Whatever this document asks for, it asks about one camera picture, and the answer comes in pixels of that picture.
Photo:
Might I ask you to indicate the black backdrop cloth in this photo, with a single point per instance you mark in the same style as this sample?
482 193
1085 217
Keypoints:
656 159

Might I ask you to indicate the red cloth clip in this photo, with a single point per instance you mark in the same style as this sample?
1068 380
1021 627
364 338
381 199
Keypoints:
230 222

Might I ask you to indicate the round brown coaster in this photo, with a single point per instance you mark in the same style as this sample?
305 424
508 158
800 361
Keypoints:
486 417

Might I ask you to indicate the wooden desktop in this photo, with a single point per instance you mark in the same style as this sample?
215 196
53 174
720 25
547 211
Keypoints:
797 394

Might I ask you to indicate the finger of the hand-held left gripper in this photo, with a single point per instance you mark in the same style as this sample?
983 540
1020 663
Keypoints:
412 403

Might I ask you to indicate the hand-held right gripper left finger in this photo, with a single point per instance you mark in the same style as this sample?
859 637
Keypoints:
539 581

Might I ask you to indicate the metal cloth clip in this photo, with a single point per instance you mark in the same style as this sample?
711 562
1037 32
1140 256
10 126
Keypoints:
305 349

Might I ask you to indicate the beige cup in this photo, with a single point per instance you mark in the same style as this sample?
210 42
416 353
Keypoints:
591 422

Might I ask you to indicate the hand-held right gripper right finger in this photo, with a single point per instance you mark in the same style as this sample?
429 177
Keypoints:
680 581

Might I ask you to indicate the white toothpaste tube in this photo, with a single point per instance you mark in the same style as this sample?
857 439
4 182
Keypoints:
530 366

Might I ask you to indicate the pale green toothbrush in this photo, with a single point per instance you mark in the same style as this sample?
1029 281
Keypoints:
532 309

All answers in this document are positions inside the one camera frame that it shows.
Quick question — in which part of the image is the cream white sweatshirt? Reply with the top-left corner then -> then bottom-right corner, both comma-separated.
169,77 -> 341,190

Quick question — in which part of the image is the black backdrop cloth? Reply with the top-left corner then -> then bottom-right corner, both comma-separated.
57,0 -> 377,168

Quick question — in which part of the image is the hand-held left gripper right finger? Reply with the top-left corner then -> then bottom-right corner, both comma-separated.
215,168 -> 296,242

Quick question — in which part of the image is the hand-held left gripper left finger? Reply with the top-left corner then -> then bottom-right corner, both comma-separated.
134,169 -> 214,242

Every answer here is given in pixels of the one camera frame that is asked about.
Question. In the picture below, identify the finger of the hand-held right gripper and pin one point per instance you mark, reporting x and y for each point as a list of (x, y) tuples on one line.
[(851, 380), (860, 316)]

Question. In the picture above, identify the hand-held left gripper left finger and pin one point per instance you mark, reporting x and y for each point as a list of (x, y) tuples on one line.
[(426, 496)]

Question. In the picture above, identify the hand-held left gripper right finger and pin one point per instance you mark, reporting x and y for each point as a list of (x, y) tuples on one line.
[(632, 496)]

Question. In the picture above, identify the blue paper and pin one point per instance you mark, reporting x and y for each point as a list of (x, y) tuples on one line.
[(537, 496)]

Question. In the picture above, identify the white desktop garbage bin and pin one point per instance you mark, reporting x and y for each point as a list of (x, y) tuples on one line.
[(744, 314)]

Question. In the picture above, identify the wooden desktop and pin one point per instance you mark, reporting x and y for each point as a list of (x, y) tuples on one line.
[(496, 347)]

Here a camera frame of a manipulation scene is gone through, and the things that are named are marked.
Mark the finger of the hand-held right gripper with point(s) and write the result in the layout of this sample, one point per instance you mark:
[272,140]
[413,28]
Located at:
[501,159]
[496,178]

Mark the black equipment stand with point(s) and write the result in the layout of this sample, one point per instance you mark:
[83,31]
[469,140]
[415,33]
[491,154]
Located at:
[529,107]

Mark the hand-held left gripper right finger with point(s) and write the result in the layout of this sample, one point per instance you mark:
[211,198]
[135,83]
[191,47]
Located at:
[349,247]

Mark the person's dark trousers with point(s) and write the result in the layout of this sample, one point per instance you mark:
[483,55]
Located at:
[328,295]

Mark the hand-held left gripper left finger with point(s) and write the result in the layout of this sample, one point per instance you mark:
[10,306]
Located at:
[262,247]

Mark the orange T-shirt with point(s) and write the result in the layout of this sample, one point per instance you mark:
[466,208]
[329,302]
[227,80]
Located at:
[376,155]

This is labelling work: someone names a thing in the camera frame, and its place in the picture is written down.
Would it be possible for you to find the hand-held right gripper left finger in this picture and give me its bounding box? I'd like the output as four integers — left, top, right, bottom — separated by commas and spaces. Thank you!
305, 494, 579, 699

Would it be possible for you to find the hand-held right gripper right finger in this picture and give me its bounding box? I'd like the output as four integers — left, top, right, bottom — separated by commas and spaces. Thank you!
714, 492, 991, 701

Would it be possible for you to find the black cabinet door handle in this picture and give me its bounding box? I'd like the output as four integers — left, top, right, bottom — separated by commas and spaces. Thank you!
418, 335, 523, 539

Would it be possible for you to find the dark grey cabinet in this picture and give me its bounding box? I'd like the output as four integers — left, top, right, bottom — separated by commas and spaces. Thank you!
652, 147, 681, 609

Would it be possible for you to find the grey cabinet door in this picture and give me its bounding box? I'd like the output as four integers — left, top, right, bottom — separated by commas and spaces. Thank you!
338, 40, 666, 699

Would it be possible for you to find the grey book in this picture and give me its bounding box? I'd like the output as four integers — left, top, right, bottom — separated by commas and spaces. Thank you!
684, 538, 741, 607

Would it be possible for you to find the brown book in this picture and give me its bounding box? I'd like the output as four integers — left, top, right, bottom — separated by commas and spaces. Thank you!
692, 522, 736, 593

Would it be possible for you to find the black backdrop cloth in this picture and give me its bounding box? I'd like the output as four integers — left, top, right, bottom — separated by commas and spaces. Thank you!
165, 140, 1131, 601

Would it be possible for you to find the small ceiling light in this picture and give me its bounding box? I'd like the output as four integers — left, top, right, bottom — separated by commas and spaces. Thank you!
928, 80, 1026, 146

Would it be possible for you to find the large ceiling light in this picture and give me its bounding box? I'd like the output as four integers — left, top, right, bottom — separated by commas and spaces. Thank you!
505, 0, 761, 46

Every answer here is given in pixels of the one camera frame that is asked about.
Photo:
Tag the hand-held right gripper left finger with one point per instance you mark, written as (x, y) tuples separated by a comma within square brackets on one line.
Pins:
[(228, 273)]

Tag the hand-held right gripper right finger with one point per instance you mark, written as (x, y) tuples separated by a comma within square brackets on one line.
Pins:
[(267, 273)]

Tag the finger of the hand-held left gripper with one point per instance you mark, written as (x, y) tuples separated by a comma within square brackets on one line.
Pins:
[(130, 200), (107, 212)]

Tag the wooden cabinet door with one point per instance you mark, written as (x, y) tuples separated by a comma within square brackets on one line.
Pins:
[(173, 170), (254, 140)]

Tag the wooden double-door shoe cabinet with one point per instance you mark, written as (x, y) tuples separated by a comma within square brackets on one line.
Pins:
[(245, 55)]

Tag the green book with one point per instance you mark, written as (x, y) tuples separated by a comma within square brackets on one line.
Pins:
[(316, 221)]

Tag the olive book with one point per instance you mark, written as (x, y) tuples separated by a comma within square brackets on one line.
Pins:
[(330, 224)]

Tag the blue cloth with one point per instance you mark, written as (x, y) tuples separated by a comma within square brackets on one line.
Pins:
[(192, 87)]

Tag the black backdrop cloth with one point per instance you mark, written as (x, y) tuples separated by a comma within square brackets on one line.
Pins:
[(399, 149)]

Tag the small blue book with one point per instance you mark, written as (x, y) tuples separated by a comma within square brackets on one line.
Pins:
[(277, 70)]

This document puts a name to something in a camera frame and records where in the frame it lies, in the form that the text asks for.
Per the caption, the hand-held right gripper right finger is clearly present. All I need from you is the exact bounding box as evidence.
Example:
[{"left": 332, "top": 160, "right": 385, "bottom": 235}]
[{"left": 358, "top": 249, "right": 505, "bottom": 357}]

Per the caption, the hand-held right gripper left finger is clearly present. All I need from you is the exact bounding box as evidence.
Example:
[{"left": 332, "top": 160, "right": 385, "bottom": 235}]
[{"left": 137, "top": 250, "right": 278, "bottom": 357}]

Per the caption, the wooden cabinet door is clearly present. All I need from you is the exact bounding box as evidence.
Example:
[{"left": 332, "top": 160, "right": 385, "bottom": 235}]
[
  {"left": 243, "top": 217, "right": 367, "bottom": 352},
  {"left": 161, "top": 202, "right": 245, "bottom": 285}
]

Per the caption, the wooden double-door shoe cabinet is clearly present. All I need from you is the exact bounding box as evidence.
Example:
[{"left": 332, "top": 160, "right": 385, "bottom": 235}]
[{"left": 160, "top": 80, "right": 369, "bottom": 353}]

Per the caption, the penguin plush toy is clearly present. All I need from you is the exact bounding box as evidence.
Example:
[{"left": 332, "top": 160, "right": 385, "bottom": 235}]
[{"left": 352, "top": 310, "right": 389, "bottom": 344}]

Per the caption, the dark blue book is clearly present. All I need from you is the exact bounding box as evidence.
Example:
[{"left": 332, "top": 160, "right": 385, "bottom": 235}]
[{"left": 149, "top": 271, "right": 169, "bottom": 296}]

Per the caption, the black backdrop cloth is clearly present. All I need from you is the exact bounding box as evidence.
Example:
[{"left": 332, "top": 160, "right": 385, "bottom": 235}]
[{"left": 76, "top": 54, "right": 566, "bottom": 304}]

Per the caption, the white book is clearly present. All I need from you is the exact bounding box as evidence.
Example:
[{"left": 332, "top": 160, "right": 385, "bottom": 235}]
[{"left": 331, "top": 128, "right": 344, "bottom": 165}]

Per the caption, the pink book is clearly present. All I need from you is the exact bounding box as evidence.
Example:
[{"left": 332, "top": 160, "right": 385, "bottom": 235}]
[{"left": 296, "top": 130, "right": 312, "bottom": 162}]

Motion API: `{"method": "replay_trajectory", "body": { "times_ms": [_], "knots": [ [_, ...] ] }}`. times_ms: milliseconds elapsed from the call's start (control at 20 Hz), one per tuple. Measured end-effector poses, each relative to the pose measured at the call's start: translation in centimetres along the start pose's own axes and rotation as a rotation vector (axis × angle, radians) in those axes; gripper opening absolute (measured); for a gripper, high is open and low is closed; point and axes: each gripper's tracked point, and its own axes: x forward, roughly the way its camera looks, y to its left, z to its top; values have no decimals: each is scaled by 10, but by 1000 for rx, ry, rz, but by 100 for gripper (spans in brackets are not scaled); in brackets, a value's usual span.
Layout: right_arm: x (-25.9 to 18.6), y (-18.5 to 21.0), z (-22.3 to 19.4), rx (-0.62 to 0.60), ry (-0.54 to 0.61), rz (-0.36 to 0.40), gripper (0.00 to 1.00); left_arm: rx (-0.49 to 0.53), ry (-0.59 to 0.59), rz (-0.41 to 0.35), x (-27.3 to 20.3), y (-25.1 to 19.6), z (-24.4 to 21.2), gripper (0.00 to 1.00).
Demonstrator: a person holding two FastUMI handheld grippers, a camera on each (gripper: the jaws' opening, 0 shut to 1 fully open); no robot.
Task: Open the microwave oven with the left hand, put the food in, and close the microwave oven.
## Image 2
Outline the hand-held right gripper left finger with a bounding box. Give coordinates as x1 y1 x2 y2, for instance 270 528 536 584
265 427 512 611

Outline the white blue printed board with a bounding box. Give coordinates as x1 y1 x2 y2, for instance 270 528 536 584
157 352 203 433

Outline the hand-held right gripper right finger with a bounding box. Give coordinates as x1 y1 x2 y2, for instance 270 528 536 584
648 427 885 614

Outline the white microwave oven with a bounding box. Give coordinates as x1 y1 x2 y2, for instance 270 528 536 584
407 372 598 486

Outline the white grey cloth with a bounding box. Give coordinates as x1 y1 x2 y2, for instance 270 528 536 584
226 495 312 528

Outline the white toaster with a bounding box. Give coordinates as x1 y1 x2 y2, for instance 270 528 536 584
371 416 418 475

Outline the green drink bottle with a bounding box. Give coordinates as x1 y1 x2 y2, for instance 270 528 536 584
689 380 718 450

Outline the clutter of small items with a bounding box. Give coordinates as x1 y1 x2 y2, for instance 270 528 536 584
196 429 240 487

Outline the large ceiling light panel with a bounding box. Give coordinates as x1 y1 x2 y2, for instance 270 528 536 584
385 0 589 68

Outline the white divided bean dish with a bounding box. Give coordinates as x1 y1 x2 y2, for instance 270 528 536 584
##########
What the exercise asks:
In the records, count every line that includes "result" and give the count alone.

Solved exercise:
6